Task directions ▸ Go line by line through the records below. Copy whichever lines contain the string "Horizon".
========================================
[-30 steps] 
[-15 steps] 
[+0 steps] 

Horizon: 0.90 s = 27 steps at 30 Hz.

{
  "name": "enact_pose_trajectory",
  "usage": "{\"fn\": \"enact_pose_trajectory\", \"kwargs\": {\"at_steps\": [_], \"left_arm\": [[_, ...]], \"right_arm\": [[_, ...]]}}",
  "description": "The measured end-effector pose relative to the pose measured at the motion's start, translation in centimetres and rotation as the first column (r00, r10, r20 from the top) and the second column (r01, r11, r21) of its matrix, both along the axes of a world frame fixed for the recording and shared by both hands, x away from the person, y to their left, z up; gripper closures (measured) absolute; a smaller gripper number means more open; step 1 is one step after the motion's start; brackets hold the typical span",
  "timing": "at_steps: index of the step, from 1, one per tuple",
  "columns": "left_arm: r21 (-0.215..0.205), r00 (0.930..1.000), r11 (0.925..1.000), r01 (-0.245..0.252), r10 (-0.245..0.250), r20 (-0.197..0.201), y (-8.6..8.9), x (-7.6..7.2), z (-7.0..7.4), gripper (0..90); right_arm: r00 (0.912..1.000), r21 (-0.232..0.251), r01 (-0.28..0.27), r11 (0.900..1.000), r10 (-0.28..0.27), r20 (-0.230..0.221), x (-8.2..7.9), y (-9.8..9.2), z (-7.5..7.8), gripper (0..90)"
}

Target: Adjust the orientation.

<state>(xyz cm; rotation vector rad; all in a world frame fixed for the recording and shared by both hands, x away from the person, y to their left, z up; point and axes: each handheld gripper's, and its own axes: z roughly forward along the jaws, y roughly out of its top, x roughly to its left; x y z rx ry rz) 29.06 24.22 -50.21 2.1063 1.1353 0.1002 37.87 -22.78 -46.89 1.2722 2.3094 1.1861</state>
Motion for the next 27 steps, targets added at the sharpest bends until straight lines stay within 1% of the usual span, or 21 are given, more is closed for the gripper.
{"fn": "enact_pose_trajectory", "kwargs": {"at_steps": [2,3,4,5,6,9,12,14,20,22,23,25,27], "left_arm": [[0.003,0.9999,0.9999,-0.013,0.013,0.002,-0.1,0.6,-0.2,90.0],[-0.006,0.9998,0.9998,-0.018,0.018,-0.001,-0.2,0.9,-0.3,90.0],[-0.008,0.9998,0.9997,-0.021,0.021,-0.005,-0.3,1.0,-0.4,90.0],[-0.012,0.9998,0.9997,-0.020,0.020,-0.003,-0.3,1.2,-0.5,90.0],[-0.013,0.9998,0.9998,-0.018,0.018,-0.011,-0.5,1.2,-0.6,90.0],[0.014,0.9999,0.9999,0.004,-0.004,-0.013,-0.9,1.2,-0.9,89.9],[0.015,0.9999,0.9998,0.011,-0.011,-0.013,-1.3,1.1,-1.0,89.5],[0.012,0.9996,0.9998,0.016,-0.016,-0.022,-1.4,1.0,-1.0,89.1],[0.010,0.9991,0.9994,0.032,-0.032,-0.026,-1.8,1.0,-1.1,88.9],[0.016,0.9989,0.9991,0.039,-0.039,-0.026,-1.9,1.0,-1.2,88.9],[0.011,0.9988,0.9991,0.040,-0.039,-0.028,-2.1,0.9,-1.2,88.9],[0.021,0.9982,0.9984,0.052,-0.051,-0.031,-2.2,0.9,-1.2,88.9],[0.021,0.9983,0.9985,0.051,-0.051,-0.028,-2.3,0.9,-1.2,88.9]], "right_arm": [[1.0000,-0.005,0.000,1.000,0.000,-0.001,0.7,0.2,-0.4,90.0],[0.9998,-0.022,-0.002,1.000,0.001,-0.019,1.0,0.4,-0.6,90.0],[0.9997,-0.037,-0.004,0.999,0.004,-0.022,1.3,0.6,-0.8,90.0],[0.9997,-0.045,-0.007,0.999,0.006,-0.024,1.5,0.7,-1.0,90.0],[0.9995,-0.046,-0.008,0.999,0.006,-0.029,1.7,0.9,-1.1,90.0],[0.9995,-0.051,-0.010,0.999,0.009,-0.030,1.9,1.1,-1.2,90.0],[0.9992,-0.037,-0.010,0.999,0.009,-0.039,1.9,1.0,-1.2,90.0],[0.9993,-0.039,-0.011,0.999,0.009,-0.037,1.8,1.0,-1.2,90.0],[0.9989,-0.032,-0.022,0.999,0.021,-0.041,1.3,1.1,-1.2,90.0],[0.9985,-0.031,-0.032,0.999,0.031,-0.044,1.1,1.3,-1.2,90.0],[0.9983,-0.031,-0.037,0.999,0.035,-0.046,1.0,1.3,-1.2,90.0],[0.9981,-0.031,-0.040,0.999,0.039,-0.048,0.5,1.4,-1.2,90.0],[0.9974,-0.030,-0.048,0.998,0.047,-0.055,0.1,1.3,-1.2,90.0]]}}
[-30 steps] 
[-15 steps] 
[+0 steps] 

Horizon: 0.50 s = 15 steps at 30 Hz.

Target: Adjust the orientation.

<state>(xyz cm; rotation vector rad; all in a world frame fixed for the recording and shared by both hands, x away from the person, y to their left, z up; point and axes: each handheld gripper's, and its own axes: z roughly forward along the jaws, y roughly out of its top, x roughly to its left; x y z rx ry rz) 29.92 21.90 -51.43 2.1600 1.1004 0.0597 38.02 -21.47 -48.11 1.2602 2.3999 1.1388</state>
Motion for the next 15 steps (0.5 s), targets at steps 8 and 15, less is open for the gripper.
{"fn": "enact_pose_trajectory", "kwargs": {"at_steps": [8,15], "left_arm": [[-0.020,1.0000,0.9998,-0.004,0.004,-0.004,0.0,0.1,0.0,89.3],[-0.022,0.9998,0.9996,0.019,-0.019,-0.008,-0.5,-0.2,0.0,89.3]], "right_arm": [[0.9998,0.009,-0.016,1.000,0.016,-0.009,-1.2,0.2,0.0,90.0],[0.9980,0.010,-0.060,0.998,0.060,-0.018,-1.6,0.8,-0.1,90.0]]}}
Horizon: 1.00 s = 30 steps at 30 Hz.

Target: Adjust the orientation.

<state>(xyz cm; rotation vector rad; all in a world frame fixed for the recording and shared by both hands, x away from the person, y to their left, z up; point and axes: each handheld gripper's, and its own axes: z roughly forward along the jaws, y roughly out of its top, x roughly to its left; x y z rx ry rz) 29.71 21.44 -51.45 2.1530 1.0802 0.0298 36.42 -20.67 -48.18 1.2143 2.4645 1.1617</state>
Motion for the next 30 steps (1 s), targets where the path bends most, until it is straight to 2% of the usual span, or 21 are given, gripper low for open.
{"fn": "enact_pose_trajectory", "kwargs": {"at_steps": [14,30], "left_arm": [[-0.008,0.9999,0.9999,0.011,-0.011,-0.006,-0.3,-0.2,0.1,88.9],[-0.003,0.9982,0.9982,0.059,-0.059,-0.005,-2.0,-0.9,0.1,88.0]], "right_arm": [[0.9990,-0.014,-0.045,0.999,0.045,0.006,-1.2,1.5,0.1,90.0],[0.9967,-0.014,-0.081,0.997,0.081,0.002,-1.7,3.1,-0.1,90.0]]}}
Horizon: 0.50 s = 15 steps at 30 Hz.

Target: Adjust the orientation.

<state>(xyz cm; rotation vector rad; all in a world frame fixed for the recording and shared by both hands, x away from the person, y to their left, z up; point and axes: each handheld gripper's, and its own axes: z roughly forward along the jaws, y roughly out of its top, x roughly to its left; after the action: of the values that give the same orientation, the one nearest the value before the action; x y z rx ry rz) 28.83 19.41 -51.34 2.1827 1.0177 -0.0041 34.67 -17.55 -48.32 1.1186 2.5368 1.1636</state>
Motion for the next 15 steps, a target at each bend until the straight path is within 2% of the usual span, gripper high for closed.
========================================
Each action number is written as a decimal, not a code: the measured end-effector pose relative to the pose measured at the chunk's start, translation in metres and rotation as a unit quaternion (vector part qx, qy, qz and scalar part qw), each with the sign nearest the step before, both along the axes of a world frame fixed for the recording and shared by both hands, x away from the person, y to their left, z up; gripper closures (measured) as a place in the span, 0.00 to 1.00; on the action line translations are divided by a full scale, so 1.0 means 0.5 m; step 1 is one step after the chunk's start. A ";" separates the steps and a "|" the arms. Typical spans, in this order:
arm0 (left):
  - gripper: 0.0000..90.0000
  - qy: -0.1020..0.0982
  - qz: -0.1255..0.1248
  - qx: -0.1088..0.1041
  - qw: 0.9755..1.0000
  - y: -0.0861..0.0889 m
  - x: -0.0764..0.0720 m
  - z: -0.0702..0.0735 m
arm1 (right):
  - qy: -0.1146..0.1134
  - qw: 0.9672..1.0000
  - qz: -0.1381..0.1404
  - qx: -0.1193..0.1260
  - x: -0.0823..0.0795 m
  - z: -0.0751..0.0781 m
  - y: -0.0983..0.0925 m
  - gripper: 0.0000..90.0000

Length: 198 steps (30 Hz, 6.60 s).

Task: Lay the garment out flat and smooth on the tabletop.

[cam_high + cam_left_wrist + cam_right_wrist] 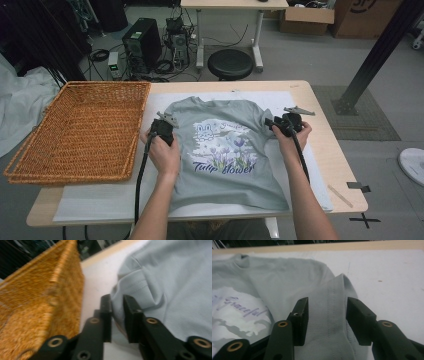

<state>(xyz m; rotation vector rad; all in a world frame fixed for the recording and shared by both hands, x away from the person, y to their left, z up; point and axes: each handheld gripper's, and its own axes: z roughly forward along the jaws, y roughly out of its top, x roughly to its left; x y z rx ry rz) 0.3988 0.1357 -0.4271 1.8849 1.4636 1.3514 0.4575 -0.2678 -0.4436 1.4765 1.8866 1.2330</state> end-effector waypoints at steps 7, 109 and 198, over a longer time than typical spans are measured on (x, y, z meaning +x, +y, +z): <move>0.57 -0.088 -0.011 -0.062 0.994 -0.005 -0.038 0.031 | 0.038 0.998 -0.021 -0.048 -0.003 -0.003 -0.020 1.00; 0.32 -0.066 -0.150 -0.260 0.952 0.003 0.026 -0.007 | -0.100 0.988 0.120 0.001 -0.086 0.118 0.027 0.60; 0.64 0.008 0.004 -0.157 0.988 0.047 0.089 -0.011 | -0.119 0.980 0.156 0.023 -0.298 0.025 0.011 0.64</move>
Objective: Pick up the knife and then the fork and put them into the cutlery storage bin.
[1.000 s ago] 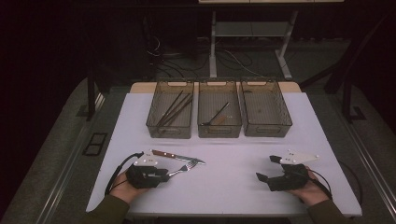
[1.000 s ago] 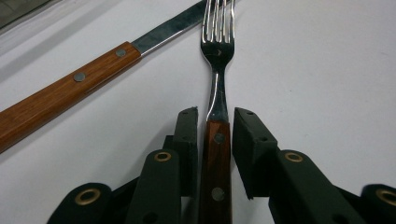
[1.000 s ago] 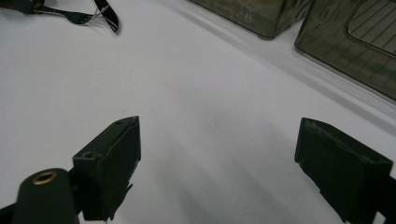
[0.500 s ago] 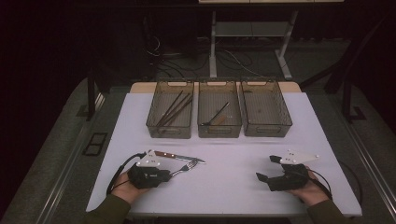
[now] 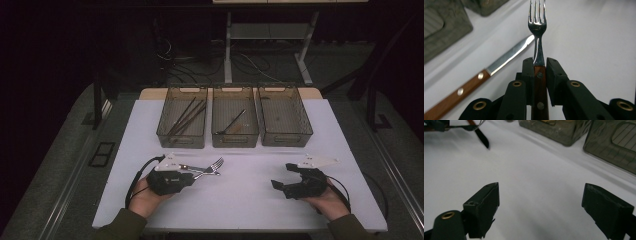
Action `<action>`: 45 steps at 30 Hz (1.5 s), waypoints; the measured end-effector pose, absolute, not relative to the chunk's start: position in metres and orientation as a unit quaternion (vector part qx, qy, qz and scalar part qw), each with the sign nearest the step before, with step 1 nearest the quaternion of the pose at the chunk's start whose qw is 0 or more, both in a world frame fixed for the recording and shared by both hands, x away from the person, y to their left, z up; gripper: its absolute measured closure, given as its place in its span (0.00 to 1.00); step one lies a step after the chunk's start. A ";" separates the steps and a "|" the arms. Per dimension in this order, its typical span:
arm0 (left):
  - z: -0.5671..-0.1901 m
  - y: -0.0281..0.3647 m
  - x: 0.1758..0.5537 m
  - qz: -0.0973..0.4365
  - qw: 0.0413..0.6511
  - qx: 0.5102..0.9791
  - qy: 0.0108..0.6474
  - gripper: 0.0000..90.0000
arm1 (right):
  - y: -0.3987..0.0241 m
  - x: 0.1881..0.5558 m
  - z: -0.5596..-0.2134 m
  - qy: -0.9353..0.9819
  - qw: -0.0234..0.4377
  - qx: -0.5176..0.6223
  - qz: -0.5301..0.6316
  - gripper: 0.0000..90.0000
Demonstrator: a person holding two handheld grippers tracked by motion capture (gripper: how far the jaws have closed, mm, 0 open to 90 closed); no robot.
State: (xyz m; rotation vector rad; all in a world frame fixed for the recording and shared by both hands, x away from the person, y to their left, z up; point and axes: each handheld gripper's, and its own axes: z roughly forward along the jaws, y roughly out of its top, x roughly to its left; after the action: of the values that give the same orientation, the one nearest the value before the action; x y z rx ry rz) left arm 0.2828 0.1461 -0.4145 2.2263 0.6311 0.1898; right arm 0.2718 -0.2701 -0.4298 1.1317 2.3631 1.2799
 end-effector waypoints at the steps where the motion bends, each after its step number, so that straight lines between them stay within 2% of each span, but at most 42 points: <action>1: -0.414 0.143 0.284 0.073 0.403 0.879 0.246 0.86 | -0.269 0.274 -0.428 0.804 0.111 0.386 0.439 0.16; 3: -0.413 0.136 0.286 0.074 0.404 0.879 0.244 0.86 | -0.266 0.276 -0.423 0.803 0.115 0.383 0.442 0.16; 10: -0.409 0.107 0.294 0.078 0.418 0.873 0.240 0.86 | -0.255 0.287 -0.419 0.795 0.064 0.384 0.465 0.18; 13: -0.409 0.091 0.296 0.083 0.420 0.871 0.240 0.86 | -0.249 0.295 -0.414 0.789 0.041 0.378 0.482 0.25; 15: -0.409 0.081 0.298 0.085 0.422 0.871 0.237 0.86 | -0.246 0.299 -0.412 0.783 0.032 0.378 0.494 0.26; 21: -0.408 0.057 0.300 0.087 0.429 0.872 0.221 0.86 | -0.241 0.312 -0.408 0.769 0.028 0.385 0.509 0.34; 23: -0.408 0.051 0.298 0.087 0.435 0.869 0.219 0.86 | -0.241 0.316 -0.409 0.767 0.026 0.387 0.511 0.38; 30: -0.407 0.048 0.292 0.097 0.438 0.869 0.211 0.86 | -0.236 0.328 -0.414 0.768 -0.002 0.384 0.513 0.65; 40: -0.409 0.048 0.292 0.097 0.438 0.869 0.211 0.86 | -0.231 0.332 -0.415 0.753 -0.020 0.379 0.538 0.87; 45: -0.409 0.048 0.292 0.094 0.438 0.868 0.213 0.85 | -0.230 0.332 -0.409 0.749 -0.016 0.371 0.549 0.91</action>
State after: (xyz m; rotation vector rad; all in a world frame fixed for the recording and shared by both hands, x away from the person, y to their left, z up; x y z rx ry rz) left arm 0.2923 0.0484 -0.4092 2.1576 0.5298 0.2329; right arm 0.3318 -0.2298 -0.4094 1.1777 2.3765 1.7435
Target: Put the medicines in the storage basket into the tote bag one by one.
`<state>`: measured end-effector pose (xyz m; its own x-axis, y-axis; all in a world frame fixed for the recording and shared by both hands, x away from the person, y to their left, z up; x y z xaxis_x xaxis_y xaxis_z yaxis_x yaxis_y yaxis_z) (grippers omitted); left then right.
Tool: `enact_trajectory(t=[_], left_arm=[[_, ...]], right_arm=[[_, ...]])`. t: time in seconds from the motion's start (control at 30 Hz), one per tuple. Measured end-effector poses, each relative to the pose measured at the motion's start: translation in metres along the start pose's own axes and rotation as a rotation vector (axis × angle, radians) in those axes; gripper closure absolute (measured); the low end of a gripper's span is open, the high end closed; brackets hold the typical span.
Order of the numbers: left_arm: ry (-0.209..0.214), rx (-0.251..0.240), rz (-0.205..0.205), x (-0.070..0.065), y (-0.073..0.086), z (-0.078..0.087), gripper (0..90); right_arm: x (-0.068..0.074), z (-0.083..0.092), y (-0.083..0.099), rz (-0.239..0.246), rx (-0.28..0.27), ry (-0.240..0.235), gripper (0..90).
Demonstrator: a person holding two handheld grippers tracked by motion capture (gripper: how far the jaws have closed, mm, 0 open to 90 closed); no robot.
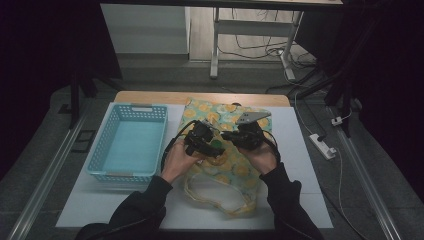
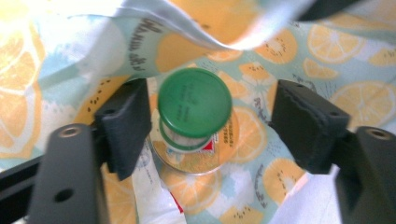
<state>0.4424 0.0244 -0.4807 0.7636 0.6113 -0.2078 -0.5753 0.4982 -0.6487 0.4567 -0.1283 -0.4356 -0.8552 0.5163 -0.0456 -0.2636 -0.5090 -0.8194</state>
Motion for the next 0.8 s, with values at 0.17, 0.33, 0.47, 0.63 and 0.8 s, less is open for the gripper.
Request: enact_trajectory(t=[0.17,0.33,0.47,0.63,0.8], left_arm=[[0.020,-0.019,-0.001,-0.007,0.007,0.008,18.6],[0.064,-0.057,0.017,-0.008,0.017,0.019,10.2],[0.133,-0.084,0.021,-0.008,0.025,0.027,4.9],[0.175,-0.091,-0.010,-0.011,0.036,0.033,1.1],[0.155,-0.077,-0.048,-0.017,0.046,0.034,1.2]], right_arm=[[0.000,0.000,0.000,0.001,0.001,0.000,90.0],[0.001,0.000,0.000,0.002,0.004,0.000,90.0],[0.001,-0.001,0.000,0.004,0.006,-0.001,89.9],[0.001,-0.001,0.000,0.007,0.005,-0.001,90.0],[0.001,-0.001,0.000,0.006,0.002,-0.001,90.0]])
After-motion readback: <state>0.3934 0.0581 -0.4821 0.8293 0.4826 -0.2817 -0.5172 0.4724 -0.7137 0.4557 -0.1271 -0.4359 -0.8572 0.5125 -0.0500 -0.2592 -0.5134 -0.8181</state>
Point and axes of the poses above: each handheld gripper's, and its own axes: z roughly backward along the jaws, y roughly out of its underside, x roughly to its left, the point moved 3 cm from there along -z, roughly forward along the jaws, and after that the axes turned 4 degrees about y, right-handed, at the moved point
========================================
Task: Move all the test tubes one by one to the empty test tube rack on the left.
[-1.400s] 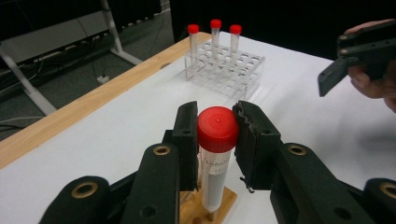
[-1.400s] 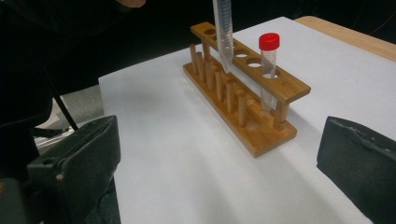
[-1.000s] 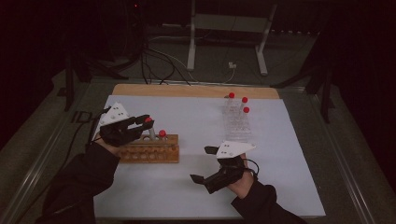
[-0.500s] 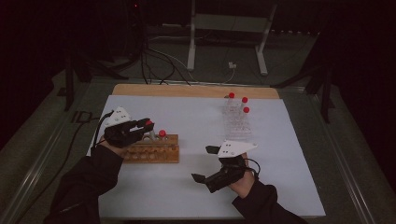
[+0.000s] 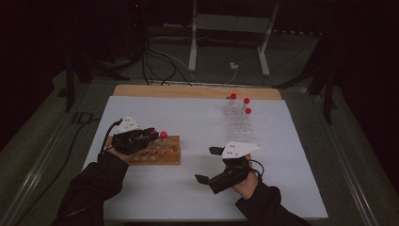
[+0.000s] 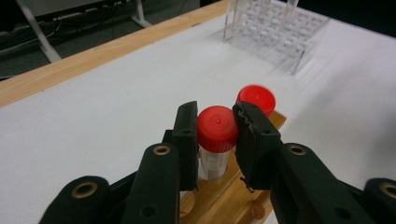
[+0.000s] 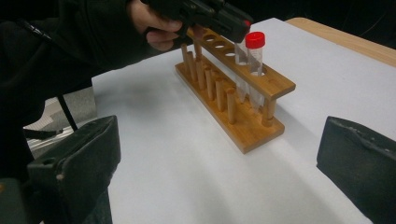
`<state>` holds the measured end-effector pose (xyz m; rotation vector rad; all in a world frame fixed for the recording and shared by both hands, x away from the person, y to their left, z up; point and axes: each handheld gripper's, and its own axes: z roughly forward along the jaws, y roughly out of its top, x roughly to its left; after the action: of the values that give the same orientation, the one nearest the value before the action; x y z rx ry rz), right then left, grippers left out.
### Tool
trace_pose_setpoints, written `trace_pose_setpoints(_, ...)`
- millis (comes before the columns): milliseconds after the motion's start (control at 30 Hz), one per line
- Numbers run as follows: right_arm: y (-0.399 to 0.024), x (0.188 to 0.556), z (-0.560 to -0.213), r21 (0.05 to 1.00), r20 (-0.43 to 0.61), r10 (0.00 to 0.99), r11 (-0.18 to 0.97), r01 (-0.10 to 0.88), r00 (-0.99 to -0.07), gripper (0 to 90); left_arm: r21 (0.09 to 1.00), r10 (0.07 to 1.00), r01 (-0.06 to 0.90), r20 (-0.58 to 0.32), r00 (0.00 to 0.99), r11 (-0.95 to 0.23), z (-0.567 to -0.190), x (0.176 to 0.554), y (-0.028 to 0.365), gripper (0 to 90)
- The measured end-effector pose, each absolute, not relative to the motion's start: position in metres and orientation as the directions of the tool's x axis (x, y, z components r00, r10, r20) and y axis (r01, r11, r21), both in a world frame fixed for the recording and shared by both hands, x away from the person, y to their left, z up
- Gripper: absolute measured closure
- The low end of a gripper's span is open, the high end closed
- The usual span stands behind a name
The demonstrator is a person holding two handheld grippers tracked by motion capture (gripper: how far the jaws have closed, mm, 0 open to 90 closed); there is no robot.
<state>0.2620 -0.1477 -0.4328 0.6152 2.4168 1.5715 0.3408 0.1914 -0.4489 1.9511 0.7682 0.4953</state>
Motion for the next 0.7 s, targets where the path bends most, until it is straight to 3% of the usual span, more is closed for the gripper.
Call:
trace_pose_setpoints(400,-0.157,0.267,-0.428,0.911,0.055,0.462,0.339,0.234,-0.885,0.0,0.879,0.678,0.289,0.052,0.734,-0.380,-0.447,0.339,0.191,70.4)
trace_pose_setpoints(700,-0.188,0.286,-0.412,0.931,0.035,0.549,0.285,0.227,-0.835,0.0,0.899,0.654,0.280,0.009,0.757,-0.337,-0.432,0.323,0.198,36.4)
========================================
Answer space ▸
Horizon: 0.90 s = 27 steps at 30 Hz.
Horizon: 0.50 s = 15 steps at 30 Hz.
Horizon: 1.00 s = 30 steps at 30 Hz.
Horizon: 0.50 s = 15 steps at 30 Hz.

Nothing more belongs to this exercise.